Audio spectrogram

Background

In this example we will go through the steps to build a DALI audio processing pipeline, including the calculation of a spectrogram. A spectrogram is a representation of a signal (e.g. an audio signal) that shows the evolution of the frequency spectrum in time.

Typically, a spectrogram is calculated by computing the fast fourier transform (FFT) over a series of overlapping windows extracted from the original signal. The process of dividing the signal in short term sequences of fixed size and applying FFT on those independently is called Short-time Fourier transform (STFT). The spectrogram is then calculated as the (typically squared) complex magnitude of the STFT.

Extracting short term windows of the original image affects the calculated spectrum by producing aliasing artifacts. This is often called spectral leakage. To control/reduce the spectral leakage effect, we use different window functions when extracting the windows. Some examples of window functions are: Hann, Hanning, etc.

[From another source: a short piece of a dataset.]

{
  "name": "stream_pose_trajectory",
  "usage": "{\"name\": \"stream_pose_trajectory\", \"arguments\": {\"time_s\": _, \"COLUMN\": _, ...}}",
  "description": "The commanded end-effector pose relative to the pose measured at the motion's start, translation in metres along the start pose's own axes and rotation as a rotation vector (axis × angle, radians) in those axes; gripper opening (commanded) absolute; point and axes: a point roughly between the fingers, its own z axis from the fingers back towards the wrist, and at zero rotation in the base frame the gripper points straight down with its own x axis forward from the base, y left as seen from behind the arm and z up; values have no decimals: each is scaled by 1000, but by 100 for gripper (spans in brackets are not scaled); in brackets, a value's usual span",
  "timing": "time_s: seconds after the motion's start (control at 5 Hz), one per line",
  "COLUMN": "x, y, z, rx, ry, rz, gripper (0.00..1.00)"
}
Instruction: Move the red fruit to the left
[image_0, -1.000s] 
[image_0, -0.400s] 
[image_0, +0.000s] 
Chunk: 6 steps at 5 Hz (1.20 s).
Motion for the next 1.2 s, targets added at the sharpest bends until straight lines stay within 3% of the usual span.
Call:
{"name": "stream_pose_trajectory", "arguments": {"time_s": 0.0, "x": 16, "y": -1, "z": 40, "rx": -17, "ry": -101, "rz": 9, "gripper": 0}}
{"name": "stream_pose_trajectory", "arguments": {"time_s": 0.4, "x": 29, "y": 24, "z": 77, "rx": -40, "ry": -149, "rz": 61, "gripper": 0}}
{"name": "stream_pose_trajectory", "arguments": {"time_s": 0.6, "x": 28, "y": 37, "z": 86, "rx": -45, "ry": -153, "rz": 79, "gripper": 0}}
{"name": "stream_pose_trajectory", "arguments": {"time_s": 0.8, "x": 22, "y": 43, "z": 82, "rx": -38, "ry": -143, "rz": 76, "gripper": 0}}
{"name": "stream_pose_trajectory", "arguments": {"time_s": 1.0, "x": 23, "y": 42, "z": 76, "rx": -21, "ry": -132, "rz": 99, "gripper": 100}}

It is beyond the scope of this example to go deeper into the details of the signal processing concepts we mentioned above. More information can be found here: - STFT - Window functions

Reference implementation

To verify the correctness of DALI’s implementation, we will compare it against librosa (https://librosa.github.io/librosa/).

[1]:
import librosa as librosa
import numpy as np
import matplotlib.pyplot as plt

%matplotlib inline
import librosa.display
import os

DALI_EXTRA_PATH environment variable should point to the place where data from DALI extra repository is downloaded. Please make sure that the proper release tag is checked out.

Librosa provides an API to calculate the STFT, producing a complex output (i.e. complex numbers). It is then trivial to calculate the power spectrum from the complex STFT by the following.

[2]:
test_data_root = os.environ["DALI_EXTRA_PATH"]
sample_data = os.path.join(test_data_root, "db", "audio", "wav", "237-134500-0000.wav")

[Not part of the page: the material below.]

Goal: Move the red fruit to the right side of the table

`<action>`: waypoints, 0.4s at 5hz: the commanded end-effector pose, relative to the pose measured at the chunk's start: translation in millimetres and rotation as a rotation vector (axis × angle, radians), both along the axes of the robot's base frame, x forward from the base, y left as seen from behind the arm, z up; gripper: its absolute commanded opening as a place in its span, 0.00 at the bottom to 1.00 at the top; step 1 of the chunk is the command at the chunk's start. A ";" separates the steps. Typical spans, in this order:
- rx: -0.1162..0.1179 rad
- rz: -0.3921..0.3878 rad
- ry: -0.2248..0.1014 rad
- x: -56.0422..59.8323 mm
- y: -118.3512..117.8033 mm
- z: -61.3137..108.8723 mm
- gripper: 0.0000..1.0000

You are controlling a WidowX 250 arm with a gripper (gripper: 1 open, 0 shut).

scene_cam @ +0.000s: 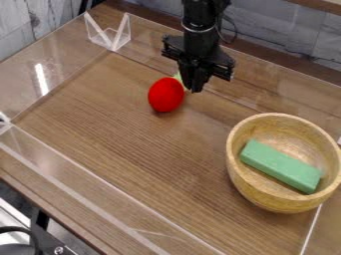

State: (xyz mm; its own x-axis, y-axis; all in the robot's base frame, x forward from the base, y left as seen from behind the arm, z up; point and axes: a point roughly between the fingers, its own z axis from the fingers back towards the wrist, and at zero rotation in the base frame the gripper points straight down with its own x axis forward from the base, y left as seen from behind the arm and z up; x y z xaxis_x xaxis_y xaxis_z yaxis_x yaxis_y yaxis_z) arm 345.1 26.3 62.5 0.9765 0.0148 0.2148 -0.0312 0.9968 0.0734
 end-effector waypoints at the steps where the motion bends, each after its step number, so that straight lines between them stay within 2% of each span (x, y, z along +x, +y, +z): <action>1: 0.014 0.068 -0.046 -1.8 5.5 18.8 0.00; 2: 0.007 0.077 -0.060 9.7 -6.4 28.0 0.00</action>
State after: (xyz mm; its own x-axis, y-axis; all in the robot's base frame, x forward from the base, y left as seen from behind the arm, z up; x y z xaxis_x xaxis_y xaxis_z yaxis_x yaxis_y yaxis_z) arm 346.9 16.3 68.6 0.9753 0.0772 0.2070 -0.0953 0.9923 0.0790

# Size of the FFT, which will also be used as the window length
n_fft = 2048

# Step or stride between windows. If the step is smaller than the window lenght, the windows will overlap
hop_length = 512

# Load sample audio file
y, sr = librosa.load(sample_data)

# Calculate the spectrogram as the square of the complex magnitude of the STFT
spectrogram_librosa = (
    np.abs(
        librosa.stft(
            y,
            n_fft=n_fft,
            hop_length=hop_length,
            win_length=n_fft,
            window="hann",
            pad_mode="reflect",
        )
    )
    ** 2
)

We can now transform the spectrogram output to a logarithmic scale by transforming the amplitude to decibels. While doing so we will also normalize the spectrogram so that its maximum represent the 0 dB point.

[3]:
spectrogram_librosa_db = librosa.power_to_db(spectrogram_librosa, ref=np.max)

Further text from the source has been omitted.